AthenaPK scaling instructions

Philipp Grete edited this page Feb 11, 2021 · 6 revisions

Prerequisites

  • Assumes a Power9 node with 4x V100
  • Recommended environment: SpectrumMPI and GCC host compiler
# get source
git clone https://gitlab.com/theias/hpc/jmstone/athena-parthenon/athenapk.git athenaPK
cd athenaPK

# change to branch for scaling test
git checkout pgrete/pack-in-one

# get submodules (mainly Kokkos and Parthenon)
git submodule init
git submodule update

# Configure and build.
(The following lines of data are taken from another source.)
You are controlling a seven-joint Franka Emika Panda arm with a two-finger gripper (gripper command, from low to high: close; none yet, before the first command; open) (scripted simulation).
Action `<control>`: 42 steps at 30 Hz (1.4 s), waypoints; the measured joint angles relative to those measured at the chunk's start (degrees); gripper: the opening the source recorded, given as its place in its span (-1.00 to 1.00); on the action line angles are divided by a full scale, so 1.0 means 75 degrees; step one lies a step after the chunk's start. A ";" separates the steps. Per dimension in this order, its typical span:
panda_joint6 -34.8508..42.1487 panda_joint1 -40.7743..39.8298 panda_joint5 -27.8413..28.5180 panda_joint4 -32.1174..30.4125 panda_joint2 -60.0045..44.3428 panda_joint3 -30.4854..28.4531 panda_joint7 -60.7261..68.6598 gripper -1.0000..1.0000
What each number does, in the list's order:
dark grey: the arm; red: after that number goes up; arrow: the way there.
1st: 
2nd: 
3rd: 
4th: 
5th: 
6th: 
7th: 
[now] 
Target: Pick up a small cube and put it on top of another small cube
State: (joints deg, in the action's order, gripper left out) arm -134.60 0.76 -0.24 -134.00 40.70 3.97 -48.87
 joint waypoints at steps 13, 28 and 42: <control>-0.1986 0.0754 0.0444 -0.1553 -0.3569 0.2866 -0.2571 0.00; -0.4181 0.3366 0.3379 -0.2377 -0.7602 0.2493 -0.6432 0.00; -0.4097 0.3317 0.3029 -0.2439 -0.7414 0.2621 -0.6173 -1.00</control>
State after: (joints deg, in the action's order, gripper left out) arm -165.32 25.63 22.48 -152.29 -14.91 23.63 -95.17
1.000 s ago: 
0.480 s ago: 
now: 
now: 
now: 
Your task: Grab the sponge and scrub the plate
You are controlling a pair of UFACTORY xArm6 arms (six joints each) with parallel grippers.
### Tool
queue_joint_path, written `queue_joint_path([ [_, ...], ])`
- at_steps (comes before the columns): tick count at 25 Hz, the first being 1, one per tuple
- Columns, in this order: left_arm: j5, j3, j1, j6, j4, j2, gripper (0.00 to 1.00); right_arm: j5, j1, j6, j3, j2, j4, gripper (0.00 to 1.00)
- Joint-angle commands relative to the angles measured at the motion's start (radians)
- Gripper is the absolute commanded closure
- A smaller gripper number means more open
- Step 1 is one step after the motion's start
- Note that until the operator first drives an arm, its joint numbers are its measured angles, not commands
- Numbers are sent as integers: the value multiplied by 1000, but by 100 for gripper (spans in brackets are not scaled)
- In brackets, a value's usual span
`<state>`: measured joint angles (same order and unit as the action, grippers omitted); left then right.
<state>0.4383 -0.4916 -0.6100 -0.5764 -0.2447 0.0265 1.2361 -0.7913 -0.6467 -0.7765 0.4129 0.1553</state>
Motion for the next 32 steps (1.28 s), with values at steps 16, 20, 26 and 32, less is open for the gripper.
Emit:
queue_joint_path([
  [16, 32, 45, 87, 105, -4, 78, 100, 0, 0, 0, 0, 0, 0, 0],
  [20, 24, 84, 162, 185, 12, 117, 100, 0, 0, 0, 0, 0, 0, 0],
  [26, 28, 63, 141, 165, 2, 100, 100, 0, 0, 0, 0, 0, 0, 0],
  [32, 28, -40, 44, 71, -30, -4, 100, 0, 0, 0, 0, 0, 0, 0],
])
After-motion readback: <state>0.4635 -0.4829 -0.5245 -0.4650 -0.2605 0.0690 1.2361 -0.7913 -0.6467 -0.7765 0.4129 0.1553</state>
Reusing Summit machine file (same architecture)
mkdir build-cuda-mpi && cd build-cuda-mpi
cmake -DMACHINE_CFG=$(pwd)/../external/parthenon/cmake/machinecfg/Summit.cmake ..
make -j8 athenaPK

Building on RZAnsel

# get source
git clone https://gitlab.com/theias/hpc/jmstone/athena-parthenon/athenapk.git athenaPK
cd athenaPK

# change to branch for scaling test
git checkout pgrete/pack-in-one

# get submodules (mainly Kokkos and Parthenon)
git submodule init
git submodule update

cmake -S. -B build -DCMAKE_TOOLCHAIN_FILE=$(pwd)/external/parthenon/cmake/machinecfg/RZAnsel.cmake
cmake --build build

Scaling instructions

Static, uniform mesh scaling (basic instructions - don't use)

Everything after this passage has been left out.